Il 21 maggio 2005 a Nuova Delhi fu istituita dall’ Organizzazione delle Nazioni Unite la Giornata Internazionale del Tè, nel desiderio di richiamare l’ attenzione sulle condizioni dei lavoratori nelle piantagioni di camellia sinensis, da cui la nota bevanda viene ricavata. Il tè è importante non solo come materia prima, ma anche come patrimonio e principale mezzo di sussistenza dei piccoli produttori. E’ peraltro la bevanda più consumata al mondo dopo l’ acqua: in Oriente, ove se ne concentra la produzione soprattutto nelle zone tropicali e subtropicali, è al centro di un antico e affascinante rituale sociale e spirituale, in Giappone chiamato Cha no yu. In Occidente si sta ritagliando un sempre maggiore spazio, tra aumento dei consumi, sale da tè specializzate e corsi dedicati, tanto che in Italia c’ è persino chi la produce, come Marco Bertona e il suo Tè Bianco del Verbano. Nella cultura occidentale si è persino ritagliata un grande spazio nella letteratura, nei grandi romanzi realisti specialmente. Giacomo Ramella Pralungo, autore di fantascienza e articolista di temi storici e culturali, ne è notoriamente un estimatore, e non ha mancato l’ occasione di riflettere sul senso e l’ apprezzamento di cui il tè gode.

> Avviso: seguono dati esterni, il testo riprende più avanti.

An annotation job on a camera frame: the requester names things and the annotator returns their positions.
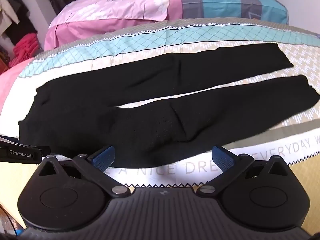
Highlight stack of red clothes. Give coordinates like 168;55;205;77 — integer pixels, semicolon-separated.
9;32;41;68

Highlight hanging clothes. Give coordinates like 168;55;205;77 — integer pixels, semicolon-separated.
0;0;38;46

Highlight pink blanket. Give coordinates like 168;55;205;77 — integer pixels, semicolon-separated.
0;57;36;117

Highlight patterned bed sheet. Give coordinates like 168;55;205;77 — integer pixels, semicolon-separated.
0;17;320;230

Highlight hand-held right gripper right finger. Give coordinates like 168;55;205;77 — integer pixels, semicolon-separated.
196;146;290;197

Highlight black pants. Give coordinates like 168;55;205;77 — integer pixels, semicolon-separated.
18;43;312;168

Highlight blue grey patchwork pillow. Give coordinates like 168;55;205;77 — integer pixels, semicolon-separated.
179;0;289;25

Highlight pink floral pillow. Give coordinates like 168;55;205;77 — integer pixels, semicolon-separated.
44;0;187;51

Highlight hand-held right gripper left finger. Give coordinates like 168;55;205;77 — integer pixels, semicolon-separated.
37;145;130;197

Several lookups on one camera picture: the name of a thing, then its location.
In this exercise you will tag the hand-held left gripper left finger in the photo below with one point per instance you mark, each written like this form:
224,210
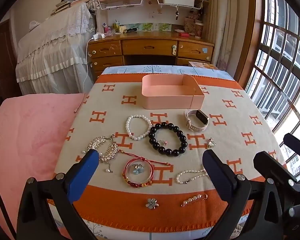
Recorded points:
88,170

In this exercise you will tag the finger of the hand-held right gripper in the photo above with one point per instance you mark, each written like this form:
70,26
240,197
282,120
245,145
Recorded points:
297,143
272,166

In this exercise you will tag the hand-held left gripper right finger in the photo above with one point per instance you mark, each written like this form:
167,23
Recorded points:
215,172

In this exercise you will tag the gold ornate hair comb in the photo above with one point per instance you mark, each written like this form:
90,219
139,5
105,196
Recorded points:
113,148

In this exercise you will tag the gold pearl pin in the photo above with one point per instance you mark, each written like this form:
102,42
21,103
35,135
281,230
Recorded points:
193,200

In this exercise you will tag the blue flower clip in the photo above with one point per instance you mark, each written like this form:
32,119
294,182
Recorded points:
137,169

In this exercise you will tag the white band smartwatch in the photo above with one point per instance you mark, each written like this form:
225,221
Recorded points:
202,116

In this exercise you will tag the clear bangle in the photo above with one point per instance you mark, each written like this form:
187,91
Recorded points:
150,172

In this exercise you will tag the pink box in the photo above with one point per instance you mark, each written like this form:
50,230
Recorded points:
165,100

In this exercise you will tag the orange and beige printed blanket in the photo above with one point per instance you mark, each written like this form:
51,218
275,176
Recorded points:
140,212

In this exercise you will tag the pink bedding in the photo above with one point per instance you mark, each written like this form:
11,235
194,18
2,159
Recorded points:
27,142

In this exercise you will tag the silver flower brooch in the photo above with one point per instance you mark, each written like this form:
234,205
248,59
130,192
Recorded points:
152,203

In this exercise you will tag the grid pane window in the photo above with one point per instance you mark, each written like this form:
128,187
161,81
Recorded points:
277,67

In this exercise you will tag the orange packet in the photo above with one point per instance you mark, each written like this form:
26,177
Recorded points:
205,65

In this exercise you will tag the white lace cover cloth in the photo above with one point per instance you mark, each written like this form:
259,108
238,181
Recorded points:
52,55

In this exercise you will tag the white charger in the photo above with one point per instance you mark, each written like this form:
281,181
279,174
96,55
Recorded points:
98,36

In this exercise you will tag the dark wooden door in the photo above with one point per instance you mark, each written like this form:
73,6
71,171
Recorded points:
2,67

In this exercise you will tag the pale floral curtain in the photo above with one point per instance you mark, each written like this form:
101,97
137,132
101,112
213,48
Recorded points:
222,30

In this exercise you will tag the wooden desk with drawers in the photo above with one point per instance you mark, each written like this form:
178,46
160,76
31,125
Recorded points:
150,47

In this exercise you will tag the small red box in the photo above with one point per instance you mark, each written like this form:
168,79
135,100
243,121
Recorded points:
183,34

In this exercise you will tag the patterned paper cup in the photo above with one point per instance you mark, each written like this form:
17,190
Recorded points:
199,31

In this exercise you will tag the black flashlight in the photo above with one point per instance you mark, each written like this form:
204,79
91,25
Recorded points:
130,30

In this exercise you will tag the floral paper bag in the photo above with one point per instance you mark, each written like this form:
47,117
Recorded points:
189,26

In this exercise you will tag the hanging keys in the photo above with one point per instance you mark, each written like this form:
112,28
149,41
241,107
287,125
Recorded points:
177,13

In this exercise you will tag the stack of books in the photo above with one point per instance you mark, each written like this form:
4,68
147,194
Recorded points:
70,2

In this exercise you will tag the white tray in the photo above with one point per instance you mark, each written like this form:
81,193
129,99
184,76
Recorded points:
178,0

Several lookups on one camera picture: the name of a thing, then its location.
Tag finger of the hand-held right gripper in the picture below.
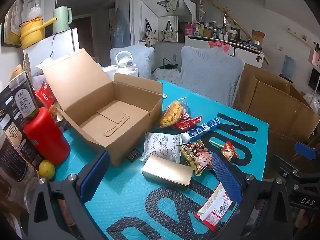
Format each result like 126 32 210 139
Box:
271 155 303 180
294 142 320 161

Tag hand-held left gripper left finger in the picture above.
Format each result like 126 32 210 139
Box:
27 151 111 240

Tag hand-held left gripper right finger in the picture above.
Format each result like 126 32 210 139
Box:
211 153 293 240

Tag red cartoon figure snack packet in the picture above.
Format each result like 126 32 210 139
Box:
221 141 240 161

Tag brown gold snack packet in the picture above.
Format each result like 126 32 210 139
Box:
179 140 213 176

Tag red white snack packet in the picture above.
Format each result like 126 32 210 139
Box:
195 182 237 231

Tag blue white biscuit tube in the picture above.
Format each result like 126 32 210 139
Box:
180 117 221 145

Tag gold rectangular box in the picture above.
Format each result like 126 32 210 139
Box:
142 154 193 190

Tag long red snack packet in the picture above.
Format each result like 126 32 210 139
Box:
174 116 202 130

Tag white bread packet with drawings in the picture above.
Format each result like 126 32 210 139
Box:
139 132 182 164

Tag yellow noodle snack bag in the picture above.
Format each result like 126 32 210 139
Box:
160 97 188 128

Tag yellow lemon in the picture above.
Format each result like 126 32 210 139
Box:
39 159 55 180

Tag large brown cardboard box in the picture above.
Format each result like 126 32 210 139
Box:
234 64 320 160

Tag red plastic bottle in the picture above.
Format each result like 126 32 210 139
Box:
23 107 70 165

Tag teal printed bubble mat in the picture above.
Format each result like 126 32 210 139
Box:
54 80 269 240

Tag clear glass jar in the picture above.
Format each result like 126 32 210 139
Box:
5 176 48 213

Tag dark monitor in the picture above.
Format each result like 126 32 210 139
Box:
308 67 320 92

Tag blue water jug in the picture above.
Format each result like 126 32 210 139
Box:
282 56 296 79

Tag black printed package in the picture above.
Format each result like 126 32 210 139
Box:
0 90 43 183

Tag red gift box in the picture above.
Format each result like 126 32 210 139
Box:
34 80 56 108

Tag pink hanging bag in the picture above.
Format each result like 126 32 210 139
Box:
308 42 320 67

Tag grey covered chair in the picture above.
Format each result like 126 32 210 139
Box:
109 44 155 79
179 46 245 108

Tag white flat box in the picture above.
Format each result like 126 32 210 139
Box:
104 66 120 79

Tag dark jar with label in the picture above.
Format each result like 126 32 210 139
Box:
7 71 39 120

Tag floral cloth bag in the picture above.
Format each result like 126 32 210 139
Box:
151 67 183 83

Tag white paper sheet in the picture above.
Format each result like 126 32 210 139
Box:
35 57 60 75

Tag small open cardboard box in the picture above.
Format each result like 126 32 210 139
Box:
251 30 266 47

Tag dark green bag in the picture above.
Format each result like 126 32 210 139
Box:
156 58 179 70

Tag round woven mat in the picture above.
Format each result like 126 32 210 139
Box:
23 54 32 78

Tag pink bow decoration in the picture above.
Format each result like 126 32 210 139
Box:
208 41 231 54

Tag white fridge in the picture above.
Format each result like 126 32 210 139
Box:
23 29 80 80

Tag white cabinet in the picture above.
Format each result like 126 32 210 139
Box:
184 35 265 68

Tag dark wooden door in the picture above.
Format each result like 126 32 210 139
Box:
75 16 94 58

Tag group of bottles and jars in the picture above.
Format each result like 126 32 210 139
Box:
185 20 242 42

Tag beige tote bag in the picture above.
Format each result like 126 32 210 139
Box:
144 19 159 45
161 20 178 43

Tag yellow enamel pot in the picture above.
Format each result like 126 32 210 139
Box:
19 17 57 49

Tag light green electric kettle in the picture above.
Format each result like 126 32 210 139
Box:
52 6 72 34

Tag clear plastic bag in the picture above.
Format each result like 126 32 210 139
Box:
27 5 42 20

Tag gold framed picture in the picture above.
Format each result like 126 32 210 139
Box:
2 0 24 48

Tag white teapot with handle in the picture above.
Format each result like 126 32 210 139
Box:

Il tè del tatdo pomeriggio di Giacomo; |
Giacomo
ci guida tutto contento in salotto, ove il tè è servito: «Bevanda meno
arrogante del vino, non egocentrica quanto il caffè e non così innocua quanto
il cacao, il tè è originario della Cina meridionale. La ricorrenza di oggi
vuole essere un modo per sottolineare il suo ruolo nello sviluppo sostenibile e
nella conservazione della biodiversità, con una certa attenzione al sostegno
dei piccoli produttori e ai possibili vantaggi per tutti, dal campo alla tazza.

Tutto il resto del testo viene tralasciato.